:: ABOUT THIS EXERCISE ::
If you see a picture in the data below, omit it and copy the rest exactly.

*** SUPPLIED MATERIAL ***

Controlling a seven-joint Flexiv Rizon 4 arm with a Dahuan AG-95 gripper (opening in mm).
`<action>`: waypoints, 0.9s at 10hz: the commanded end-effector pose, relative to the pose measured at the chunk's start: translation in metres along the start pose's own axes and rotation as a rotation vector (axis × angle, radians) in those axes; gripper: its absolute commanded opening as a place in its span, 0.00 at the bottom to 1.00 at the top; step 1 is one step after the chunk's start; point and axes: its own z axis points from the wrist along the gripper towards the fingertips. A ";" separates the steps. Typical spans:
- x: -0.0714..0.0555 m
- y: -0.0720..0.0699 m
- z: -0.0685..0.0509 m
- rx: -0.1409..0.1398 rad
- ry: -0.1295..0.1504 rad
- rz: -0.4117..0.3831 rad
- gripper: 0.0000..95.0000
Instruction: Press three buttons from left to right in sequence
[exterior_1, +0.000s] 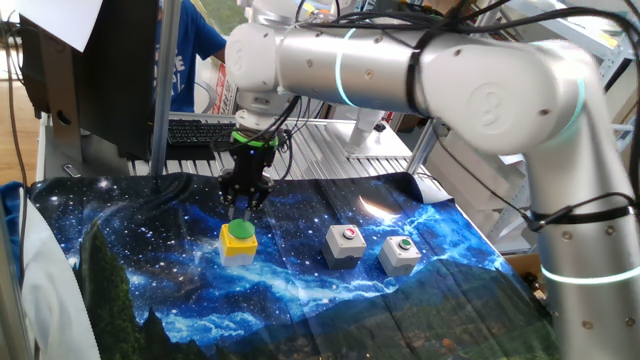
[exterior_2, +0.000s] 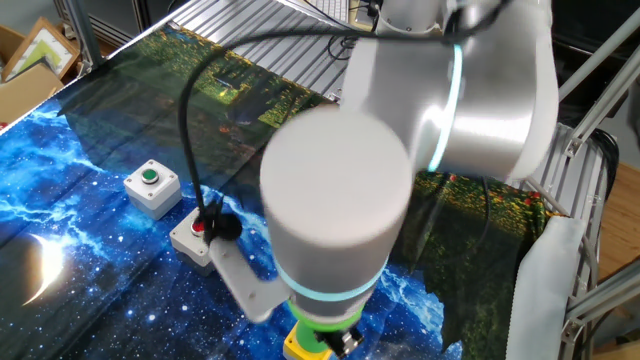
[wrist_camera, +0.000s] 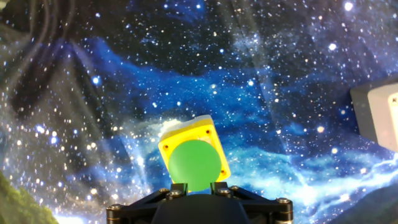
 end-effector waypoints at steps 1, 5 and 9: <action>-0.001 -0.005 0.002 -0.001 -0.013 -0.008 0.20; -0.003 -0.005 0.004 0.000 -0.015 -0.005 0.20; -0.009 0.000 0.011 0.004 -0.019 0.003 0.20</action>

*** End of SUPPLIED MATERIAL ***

:: EXERCISE OUTPUT ::
Controlling a seven-joint Flexiv Rizon 4 arm with a Dahuan AG-95 gripper (opening in mm).
`<action>`: waypoints, 0.9s at 10hz: the commanded end-effector pose, relative to the pose measured at the chunk's start: translation in metres along the start pose's own axes and rotation as a rotation vector (axis × angle, radians) in those axes; gripper: its absolute commanded opening as a place in its span, 0.00 at the bottom to 1.00 at the top; step 1 is one step after the chunk's start; point and axes: its own z axis points from the wrist along the gripper towards the fingertips. A ";" separates the steps. Typical spans:
- x: -0.0714..0.0555 m
- y: -0.0720..0.0699 m
- z: -0.0685..0.0509 m
- rx: -0.1409..0.1398 rad
- ry: -0.1295..0.1504 rad
- rz: -0.4117..0.3831 rad
- gripper: 0.0000..95.0000
Instruction: Press three buttons from left to right in sequence
[exterior_1, +0.000s] 
[exterior_2, +0.000s] 
[wrist_camera, +0.000s] 
 end-effector waypoints at steps 1, 5 and 9: <action>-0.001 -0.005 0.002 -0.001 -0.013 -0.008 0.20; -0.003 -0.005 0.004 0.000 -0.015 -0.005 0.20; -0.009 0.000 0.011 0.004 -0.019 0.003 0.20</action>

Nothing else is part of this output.